Thank you, Scott, for providing insight into how schools are using data to improve learning, not just test scores. Unfortunately, I’ve witnessed less cheerful data-driven decision making. Some schools are using benchmark tests and other newly available data to play the system and up their numbers. Let me mention a few of these bad and the ugly uses of data.
When I was teaching, my school ran a Saturday program for kids who were close to passing state tests. At the time, I patted myself on the back and thought we were helping our students. Now I understand that our principal was simply trying to increase our passing rates the fastest way she knew how. Other students were nowhere close to passing, and we didn’t roll the red carpet out for them.
The practice of focusing on kids who are close to passing has been well-documented by now. A RAND report on D3M identified this practice as one of the most common forms of data-driven decision making. In one of their studies, more than 75% of principals reported that their school or district encourages teachers to focus on these students, and between one-quarter and one-third of teachers said they actually do focus on these students.
A more expedient way to use data is to select out lower performing students before they even enter your school. In a system like New York City, where all students must apply to high school, even unscreened schools – schools that are prohibited from selecting students based on their test scores, prior grades, etc - have used data to screen out students. Until last year, all unscreened schools had access to individual students’ prior attendance, grades, their test scores, their date of birth, their address, their sending junior high schools, and their special education and English language learner status.
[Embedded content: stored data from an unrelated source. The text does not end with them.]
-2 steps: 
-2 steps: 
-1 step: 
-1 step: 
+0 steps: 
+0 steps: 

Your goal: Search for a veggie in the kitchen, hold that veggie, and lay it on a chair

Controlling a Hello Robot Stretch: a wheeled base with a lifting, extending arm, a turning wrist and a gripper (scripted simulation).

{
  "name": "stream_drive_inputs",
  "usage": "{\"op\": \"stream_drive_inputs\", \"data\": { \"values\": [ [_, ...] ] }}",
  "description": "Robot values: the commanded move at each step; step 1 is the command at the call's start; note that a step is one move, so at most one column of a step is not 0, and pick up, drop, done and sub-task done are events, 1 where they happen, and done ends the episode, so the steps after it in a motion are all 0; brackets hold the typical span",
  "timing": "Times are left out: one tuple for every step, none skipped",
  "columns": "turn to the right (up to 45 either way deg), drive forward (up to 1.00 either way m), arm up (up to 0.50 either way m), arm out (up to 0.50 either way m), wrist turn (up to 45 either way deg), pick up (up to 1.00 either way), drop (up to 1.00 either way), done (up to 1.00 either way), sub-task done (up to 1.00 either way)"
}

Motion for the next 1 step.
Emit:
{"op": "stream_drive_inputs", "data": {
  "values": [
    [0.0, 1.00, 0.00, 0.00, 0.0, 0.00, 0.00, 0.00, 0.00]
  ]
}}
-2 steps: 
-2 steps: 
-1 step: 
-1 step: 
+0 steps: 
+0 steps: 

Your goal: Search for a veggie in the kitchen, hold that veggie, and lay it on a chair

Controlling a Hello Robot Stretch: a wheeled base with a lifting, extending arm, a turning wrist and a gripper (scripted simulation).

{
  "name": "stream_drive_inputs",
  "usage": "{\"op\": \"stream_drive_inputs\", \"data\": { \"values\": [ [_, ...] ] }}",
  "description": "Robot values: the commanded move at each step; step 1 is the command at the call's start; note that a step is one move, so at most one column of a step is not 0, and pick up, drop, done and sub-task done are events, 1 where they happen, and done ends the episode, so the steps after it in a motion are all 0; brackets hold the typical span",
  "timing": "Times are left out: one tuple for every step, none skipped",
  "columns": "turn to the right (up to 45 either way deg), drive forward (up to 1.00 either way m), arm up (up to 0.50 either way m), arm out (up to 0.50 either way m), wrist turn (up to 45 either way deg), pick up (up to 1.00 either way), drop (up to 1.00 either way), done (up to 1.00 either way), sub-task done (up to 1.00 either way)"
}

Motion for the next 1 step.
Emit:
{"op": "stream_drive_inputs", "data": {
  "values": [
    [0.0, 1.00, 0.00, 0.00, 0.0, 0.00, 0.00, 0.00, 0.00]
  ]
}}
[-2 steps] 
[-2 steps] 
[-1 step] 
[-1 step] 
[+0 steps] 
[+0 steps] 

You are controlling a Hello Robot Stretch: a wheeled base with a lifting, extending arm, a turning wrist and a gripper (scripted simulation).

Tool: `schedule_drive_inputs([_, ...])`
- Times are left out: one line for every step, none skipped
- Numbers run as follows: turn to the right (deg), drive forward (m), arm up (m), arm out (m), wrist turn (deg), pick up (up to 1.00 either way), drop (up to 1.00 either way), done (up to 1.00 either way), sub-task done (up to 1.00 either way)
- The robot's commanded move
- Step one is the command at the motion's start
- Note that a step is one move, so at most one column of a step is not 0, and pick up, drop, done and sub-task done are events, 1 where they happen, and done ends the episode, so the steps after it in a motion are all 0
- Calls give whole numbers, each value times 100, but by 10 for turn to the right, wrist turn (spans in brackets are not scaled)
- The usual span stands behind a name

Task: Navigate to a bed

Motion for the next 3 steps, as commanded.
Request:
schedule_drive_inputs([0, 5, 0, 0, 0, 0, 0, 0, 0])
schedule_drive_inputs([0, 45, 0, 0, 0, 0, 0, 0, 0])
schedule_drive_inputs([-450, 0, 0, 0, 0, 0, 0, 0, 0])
Interestingly, the Department of Education stopped providing this information beginning with admission for the 9th grade class of 2007. Why? One can imagine that the Dept of Ed finally figured out what many of us already knew – that some unscreened schools were using these data to pick off the best students. (For more info on the issue of creaming in NYC, see here, here, and here.)
Certainly data-driven decision making has a bright side, but it has a dark side as well, especially when schools feel intense pressure to quickly improve their scores. Scott makes the important point that we shouldn’t throw out the baby with the bath water, and I agree. But as more schools implement D3M-based approaches, we should be aware that its uses are not uniformly positive.